Ações do projeto Bem Diverso no Acre visam à otimização de colheita de castanhas-do-Brasil

13/fev/2017

A iniciativa é parceria da Embrapa com o PNUD. Foto: Fernando Moretti/PNUD Brasil.

Fevereiro é o mês da coleta de castanha-do-Brasil, mais conhecida como castanha-do-Pará, principalmente no norte do país. Na reserva extrativista Cazumbá-Iracema, em Sena Madureira, no interior do Acre, 40 famílias, das 350 que vivem no local, trabalham com o alimento.

A colheita tem caráter coletivo, ou seja, 18 famílias se unem e fazem a coleta juntas para depois dividir a produção no grupo. Dentre os coletadores, está Francisco de Souza Carvalho, morador e conselheiro deliberativo da Cazumbá-Iracema.

Neste ano, tanto Francisco quanto os outros moradores locais perceberam uma diferença no modo de colheita: toda a produção dos castanhais passou a ser monitorada pelos extrativistas. A ação faz parte do Projeto Bem Diverso, executado pela Embrapa e pelo PNUD, com recursos do Fundo Global para o Meio Ambiente (GEF). O objetivo dessa ação é solucionar questões que a comunidade local observou, como a diminuição da quantidade de castanhas em árvores mais antigas.

“Com o monitoramento, vamos tentar trazer mais repostas para a comunidade e entender melhor a razão disso”, afirma o analista do Instituto Chico Mendes de Conservação da Biodiversidade (ICMBio), Tiago Juruá Ranzi.
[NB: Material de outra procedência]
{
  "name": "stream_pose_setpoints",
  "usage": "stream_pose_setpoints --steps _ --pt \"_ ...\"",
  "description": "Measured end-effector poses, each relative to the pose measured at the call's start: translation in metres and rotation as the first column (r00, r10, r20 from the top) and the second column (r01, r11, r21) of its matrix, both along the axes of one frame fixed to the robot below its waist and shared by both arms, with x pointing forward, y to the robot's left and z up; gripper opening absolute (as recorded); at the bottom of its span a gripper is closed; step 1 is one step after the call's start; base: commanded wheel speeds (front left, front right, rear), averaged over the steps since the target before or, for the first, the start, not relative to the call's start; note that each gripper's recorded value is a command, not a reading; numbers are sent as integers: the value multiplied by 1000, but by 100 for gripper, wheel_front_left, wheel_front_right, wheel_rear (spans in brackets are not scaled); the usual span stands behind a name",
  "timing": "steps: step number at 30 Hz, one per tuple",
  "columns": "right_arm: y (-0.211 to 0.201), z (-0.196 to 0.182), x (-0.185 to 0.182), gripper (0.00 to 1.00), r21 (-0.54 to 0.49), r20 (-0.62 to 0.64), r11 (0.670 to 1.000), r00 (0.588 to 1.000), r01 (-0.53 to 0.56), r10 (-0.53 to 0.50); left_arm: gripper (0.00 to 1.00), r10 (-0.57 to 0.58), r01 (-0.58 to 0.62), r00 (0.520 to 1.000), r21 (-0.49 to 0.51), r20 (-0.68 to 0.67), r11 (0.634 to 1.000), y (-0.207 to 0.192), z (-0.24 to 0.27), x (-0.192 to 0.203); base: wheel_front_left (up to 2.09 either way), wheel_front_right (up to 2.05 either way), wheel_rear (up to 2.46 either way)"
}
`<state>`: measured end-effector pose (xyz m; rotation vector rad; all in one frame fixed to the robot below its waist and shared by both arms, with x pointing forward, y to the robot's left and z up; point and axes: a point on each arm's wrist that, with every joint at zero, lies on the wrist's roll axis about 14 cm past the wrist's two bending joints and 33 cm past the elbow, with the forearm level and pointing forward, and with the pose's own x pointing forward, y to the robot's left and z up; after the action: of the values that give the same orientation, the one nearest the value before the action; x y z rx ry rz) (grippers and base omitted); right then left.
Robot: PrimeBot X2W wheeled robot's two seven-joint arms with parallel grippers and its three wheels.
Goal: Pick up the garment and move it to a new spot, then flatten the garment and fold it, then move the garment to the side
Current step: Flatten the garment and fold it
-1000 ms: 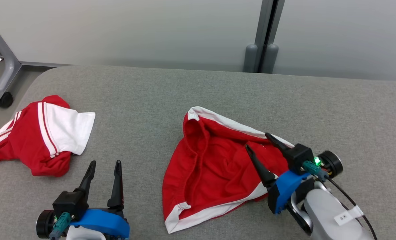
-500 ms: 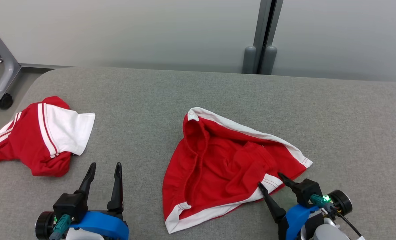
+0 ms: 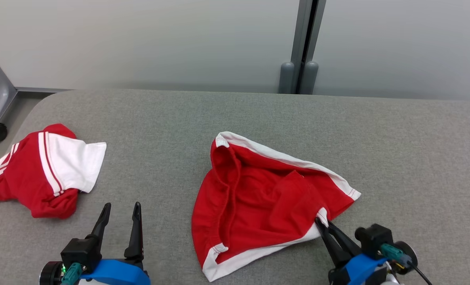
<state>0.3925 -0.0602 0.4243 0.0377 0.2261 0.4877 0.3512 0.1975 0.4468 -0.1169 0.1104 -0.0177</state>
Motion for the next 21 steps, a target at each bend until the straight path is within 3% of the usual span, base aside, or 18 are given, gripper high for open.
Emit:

Certos pontos do protocolo de monitoramento da produção de castanha-do-Brasil já foram adotados, e os extrativistas notaram os resultados. “Algumas castanheiras tinham cipós e não produziam. Nós fomos orientados a cortar os cipós, e tem árvore que já está dando até cinco latas de ouriço”, afirma o presidente do Núcleo de Base Cazumbá, o extrativista Afonso da Silva.

“Ao trabalhar com a castanha, o projeto foca no uso sustentável da biodiversidade para promoção da geração de renda para os extrativistas, bem como na instrução sobre os melhores métodos e práticas de manejo de solo e da biodiversidade”, explica a gerente do projeto Bem Diverso pelo PNUD, Patrícia Benthien.

Outro objetivo da iniciativa é coletar dados quanto aos custos da atividade. “Por enquanto, vale a pena fazer a coleta coletiva porque o produto está valorizado no mercado. Mas, se os preços caírem, os custos de produção podem não ser cobertos com a venda da castanha na cidade”, completa Ranzi.

Sobre os primeiros dados obtidos com o monitoramento e com o treinamento oferecido pela Embrapa, Francisco afirma: “A gente viu que é importante cuidar das mudas de castanheiras que encontramos para garantir uma produção para as futuras gerações. Além disso, o mapeamento das árvores vai ser útil para os jovens saberem onde estão as árvores e quais são mais produtivas”.